ABSTRACT: In March 2009, the Canadian Competition Act's merger review process was amended to align it more closely with U.S. merger review under the Hart-Scott-Rodino Antitrust Improvements Act ("HSR ACT"). The key change involved the adoption of an initial 30-day review period, which could be extended with the issuance by the Competition Bureau (the "Bureau") of a "Supplementary Information Request" ("SIR"). As a result of these changes, the Canadian merger review process is now more directly and closely analogous to the merger review process in the United States.
Convergence in the merger review processes between different competition agencies can generally be helpful for merging parties, reducing the complexity and cost of compliance while speeding up the timeline for competition approval. In the specific case of information gathering, convergence may enable parties to save time and money in collecting, reviewing, organizing, and producing the requested information and records.

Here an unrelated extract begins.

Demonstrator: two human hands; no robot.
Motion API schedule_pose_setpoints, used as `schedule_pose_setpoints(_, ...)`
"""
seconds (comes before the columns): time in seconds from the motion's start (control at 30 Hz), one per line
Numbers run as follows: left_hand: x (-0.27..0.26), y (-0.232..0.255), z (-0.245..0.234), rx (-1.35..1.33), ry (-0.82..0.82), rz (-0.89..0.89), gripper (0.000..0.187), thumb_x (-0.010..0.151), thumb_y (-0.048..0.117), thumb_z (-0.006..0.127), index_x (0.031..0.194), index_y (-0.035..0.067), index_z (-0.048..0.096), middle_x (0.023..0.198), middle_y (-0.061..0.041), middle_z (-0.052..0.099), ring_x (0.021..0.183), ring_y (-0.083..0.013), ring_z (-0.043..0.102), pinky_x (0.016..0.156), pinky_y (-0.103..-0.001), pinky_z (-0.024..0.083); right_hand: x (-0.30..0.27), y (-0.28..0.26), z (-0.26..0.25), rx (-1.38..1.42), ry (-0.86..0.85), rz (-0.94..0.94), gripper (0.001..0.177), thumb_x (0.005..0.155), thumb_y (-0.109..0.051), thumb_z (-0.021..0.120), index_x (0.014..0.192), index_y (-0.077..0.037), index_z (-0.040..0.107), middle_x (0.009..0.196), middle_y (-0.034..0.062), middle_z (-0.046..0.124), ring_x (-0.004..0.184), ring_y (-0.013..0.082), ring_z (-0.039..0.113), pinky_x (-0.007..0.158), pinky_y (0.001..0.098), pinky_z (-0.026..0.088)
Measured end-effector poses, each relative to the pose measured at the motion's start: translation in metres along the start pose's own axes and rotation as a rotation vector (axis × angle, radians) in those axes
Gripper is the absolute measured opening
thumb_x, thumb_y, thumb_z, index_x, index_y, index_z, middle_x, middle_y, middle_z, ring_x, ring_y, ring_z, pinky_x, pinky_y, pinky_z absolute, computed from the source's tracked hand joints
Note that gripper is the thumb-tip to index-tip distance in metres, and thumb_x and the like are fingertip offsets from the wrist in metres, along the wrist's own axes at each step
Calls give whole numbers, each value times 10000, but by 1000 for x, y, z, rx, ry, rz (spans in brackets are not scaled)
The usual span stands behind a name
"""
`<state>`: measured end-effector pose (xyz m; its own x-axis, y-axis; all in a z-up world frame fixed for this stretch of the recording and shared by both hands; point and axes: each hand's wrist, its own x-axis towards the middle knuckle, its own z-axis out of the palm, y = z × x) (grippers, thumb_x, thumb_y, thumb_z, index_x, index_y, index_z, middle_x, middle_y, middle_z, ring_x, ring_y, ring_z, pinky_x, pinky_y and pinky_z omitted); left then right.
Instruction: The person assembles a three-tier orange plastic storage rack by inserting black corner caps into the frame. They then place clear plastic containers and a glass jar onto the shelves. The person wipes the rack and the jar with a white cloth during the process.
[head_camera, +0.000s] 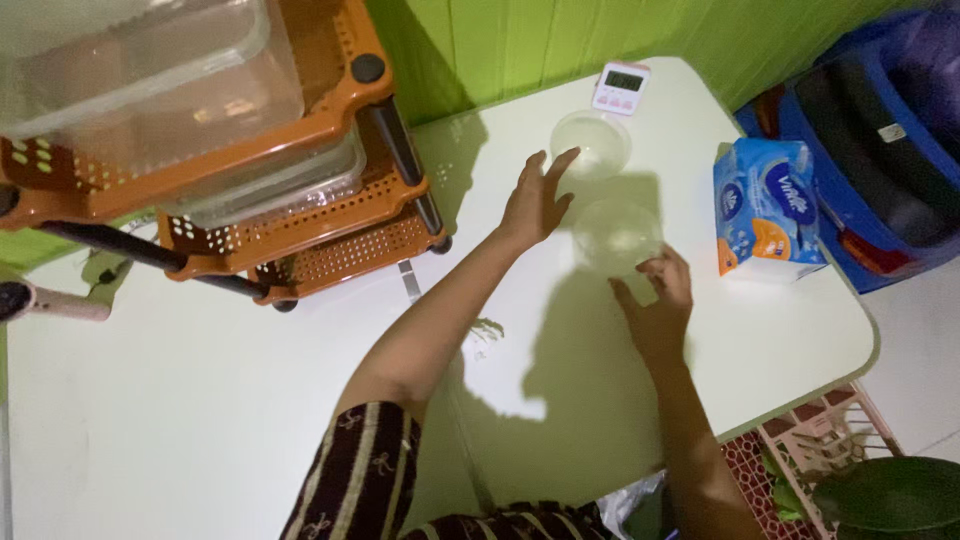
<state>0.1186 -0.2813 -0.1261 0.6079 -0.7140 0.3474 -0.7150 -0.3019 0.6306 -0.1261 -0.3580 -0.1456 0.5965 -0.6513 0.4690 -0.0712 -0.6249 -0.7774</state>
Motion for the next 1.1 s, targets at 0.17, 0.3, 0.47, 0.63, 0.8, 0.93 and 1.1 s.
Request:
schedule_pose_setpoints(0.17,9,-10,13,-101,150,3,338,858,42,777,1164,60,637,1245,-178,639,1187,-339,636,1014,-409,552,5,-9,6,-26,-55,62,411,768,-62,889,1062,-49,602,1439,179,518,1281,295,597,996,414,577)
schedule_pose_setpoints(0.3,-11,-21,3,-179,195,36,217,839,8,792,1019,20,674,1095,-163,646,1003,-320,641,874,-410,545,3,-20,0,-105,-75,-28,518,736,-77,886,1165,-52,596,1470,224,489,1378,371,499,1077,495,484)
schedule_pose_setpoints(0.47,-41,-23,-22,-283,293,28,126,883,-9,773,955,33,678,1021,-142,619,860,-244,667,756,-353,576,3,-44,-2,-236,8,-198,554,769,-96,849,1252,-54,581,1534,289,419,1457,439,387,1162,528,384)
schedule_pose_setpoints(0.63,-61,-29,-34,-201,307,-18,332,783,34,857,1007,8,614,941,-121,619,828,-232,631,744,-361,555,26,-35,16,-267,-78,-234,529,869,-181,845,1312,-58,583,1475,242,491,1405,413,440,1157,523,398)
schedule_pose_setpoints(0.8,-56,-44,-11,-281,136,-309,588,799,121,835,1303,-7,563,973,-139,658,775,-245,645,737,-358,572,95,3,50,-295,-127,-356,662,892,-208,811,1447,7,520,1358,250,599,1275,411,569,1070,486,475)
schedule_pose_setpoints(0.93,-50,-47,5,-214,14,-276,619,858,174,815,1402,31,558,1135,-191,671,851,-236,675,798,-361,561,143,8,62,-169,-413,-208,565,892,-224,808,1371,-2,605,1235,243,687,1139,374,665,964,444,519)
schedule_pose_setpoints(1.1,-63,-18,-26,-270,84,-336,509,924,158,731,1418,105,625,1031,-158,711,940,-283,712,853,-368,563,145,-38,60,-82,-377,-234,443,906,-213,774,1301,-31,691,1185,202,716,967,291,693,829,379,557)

There has now been sufficient experience with Canada's new SIR process to offer a few conclusions about the efficacy of its operation, and particularly whether it has helped to make it easier for merging parties to deal with information requests when issued by agencies in both Canada and the United States. As discussed in more detail in this article, the SIR process has functioned quite well in practice, although there still remain areas of divergence that can make the merger review process in Canada more difficult for parties and counsel involved in cross-border Canada/U.S. mergers.